The Ecology of Attention
What we choose to notice becomes our world
We live inside an economy that competes for our attention and then sells it to advertisers. After a while, the competition becomes the air we breathe, speeding our minds, fragmenting our focus, and convincing us that being “informed” is the same as being connected. But attention is not just a personal resource; it is an ecological one. What we repeatedly notice, we strengthen. What we ignore, we let atrophy inside ourselves and in the world we share.
Public health has a way of teaching this. If we focus solely on treatment, we build systems that are excellent at rescue and poor at prevention. If we focus on prevention, we begin to notice the importance of housing, food, wages, transportation, green spaces, and a sense of belonging. The ecology of attention determines whether we build more emergency rooms or parks, more prisons or schools, more campaigns or community kitchens.

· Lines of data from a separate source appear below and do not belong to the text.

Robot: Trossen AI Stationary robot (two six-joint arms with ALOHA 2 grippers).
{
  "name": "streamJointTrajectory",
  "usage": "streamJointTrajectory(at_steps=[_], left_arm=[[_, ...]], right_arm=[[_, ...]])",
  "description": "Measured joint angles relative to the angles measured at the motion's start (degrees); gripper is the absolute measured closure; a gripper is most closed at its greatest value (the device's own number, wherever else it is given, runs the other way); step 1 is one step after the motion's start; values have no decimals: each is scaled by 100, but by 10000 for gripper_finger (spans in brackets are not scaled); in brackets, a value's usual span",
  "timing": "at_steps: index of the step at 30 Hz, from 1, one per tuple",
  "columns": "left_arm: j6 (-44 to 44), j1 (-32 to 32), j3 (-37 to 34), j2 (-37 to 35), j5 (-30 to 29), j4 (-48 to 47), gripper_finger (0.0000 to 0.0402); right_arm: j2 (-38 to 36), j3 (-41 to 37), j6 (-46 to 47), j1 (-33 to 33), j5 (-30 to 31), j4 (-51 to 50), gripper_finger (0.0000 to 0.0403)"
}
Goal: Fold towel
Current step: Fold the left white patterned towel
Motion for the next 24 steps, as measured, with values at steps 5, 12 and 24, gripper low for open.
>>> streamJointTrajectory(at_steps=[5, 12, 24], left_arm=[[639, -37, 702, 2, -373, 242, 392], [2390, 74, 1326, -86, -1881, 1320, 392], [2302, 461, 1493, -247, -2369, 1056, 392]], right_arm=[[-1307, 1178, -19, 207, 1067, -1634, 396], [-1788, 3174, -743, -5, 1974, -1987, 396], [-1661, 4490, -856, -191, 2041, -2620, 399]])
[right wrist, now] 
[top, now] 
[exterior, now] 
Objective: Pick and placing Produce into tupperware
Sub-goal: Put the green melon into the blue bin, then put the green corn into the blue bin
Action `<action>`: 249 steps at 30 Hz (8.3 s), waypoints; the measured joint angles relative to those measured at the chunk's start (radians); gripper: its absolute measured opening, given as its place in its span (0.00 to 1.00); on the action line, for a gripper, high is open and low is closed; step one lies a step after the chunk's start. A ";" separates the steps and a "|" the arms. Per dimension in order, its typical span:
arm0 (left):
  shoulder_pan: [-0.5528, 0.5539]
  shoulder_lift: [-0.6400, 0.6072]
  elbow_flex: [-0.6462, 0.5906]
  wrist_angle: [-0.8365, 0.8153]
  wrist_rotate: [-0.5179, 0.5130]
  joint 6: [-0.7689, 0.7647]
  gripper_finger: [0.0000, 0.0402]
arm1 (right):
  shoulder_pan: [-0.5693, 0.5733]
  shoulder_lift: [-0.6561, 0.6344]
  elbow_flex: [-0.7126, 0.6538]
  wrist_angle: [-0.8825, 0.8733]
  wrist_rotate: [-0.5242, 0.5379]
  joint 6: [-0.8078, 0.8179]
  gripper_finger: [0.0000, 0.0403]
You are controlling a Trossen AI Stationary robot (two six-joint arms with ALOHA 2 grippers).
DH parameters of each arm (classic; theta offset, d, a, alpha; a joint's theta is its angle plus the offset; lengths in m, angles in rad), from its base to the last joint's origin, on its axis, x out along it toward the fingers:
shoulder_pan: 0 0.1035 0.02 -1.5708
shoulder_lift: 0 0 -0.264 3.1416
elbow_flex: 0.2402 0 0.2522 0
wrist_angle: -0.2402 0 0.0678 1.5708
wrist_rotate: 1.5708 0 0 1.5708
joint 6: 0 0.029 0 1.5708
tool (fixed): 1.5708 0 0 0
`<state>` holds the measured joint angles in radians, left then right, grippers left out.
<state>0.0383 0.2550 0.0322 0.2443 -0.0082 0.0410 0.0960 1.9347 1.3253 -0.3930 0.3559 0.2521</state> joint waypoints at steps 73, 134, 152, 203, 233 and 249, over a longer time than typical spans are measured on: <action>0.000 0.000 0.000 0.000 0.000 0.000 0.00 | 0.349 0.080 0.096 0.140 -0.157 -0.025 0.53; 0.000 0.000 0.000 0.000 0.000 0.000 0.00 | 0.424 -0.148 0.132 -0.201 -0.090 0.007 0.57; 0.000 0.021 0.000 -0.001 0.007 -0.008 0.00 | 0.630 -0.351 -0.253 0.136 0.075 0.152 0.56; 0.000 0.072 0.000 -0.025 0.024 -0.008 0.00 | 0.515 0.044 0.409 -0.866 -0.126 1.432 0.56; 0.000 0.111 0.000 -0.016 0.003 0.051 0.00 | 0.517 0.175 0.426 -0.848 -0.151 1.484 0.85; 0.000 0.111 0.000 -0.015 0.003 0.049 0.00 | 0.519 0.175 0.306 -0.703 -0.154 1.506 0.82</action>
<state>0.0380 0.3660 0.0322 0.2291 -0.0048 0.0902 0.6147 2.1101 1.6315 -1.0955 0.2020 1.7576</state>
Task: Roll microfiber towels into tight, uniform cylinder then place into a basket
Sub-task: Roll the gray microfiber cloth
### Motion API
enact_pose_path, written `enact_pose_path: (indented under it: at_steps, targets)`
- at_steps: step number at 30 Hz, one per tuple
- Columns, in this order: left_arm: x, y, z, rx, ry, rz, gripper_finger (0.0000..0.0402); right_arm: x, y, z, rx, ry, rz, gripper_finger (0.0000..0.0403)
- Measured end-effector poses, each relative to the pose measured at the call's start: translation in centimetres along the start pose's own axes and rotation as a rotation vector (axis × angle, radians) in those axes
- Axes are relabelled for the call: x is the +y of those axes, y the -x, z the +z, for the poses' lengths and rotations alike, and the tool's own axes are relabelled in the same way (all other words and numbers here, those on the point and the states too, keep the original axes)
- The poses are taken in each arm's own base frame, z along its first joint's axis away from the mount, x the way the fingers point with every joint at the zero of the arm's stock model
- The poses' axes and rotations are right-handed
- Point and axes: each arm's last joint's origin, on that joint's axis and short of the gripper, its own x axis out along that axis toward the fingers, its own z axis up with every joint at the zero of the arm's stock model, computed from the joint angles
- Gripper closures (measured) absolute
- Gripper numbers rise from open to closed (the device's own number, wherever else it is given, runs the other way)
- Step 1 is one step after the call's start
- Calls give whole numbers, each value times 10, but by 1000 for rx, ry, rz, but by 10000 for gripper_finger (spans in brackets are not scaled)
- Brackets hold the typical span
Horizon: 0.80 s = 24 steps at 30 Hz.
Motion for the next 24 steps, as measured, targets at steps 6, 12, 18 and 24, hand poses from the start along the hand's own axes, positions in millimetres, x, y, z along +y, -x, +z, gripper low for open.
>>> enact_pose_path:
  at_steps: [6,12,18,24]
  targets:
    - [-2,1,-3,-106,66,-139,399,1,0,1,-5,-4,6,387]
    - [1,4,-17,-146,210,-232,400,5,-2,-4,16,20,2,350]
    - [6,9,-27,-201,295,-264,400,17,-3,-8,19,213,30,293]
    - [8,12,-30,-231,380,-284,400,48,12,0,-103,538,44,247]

Individually, attention behaves like soil. It can be compacted by constant traffic or restored by rest and replenishment. A few simple practices work like compost: a morning without the phone, a walk after lunch, a rule that conversations at dinner are about the day, not the news cycle. These are not small things. They rehabilitate the field in which our choices grow.
Coaching, at its heart, is a reorientation of attention. Not advice, not performance, but a re-tuning toward what matters. When clients begin to notice what gives energy and what drains it, what brings integrity and what breaks it, change becomes less of a fight and more of a remembering. The same is true of communities. When a town hall spends most of its time on blame, it becomes excellent at blame. When it spends time on listening and design, it becomes excellent at stewardship.
If attention is ecological, then the task is not to hoard it but to cultivate it. To make it fertile. To spend it where it grows, the conditions for more life, inside the home, on the block, in the watershed. We don’t need perfect focus to begin. We need better habits of noticing and the humility to admit when we’ve been looking away.